From 1987 to 1990, Vanthilt lived in London where he became a VJ for the new music station MTV Europe. His best-known programme was Cokes & Vanthilt, which he presented in co-operation with Ray Cokes. The two got together again on New Year's Eve 2008 for a one time show on Belgian network Canvas.

===United States===
From 1996 to 1998, Vanthilt lived in the United States to find his wife. He tried to launch an acting career, but was unsuccessful. He divorced his wife and returned to Belgium. He also wrote columns for the magazine Panorama. He bundled his columns in a book, called Ha!Merika! and adapted it to a theatre show.
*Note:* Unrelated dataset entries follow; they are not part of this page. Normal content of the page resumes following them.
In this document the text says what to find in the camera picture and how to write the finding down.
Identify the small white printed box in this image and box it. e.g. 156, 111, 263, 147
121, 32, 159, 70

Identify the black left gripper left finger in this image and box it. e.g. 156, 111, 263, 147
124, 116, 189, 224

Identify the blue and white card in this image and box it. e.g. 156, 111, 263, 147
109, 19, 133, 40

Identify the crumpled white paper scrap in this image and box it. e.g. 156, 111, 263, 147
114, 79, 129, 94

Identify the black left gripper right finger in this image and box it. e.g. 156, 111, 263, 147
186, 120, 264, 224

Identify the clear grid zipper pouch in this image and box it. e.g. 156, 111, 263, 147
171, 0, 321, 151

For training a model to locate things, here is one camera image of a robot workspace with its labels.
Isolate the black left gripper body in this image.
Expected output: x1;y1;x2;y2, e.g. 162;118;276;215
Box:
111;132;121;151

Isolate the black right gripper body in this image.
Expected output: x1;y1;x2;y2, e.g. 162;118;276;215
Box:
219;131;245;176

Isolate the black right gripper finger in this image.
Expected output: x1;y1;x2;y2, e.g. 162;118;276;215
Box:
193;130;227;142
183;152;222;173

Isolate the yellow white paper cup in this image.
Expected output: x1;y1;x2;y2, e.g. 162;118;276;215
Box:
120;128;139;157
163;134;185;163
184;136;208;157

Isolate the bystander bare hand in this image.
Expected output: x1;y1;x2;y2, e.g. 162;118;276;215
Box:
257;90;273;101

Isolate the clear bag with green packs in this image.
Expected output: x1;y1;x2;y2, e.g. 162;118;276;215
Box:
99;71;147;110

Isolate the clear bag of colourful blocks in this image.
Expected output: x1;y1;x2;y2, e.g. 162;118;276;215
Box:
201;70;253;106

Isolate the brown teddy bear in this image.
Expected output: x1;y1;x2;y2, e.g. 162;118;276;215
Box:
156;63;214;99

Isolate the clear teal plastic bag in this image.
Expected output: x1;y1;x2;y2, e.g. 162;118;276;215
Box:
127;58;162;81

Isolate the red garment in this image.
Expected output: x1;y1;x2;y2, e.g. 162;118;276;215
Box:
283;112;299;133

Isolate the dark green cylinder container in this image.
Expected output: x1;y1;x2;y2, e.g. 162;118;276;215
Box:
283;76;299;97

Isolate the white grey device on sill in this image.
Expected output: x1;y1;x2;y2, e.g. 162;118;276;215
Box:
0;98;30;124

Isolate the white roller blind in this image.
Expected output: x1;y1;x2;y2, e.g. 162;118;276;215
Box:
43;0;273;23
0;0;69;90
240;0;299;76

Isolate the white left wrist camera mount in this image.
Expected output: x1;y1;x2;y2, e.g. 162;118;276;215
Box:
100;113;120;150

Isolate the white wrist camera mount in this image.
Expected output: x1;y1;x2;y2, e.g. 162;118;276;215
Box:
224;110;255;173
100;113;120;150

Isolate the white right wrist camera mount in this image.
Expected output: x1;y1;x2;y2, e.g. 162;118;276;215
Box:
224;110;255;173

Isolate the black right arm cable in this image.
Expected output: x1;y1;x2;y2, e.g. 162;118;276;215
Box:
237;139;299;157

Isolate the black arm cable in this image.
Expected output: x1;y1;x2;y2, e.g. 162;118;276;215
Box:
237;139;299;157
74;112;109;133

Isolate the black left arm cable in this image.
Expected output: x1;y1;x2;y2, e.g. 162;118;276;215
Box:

===Belgian TV and radio career===
From 1998 onwards, Vanthilt became involved with the media in Belgium, mostly on Flemish radiostation Studio Brussel and TV-station Eén. On TV, he hosted various shows, such as quizzes ('Quix', 'ViaVia', 'De lage Landen'). His most famous quiz was perhaps 'Tien voor Taal', a language-centered quiz, which he co-hosted with Dutch presenter Anita Witzier. He had a short stint with vtm, for which he hosted 'Tilt' (1993–1995), but soon returned to the VRT. He further hosted reality show "Wit in Vegas" (2005), in which he accompanied couples wanting to get married in Las Vegas. On 26 November 2005, Vanthilt co-hosted the Junior Eurovision Song Contest with Maureen Louys. In recent years, Vanthilt has appeared on screen as a talkshow host. From 2006 to 2009 he appeared as a weekly guest in late night talkshow "De laatste show". He continued on to host the summer talkshow Zomer 2007 and Zomer 2008, in alternation with Ben Crabbé. Since 2009 he has his own summer talkshow, Villa Vanthilt. These shows are recorded in a makeshift studio in a Flemish city. In 2009, the cities chosen were Ghent and Hasselt; in 2010 Hasselt and Kortrijk. He has since started the 2011-season of Villa Vanthilt, five weeks in Dendermonde and five weeks in Roeselare. His program is scheduled to run to the end of August. Since 2009, Vanthilt also hosts Ook getest op mensen, a TV show mainly focusing on health related consumer issues (Eén).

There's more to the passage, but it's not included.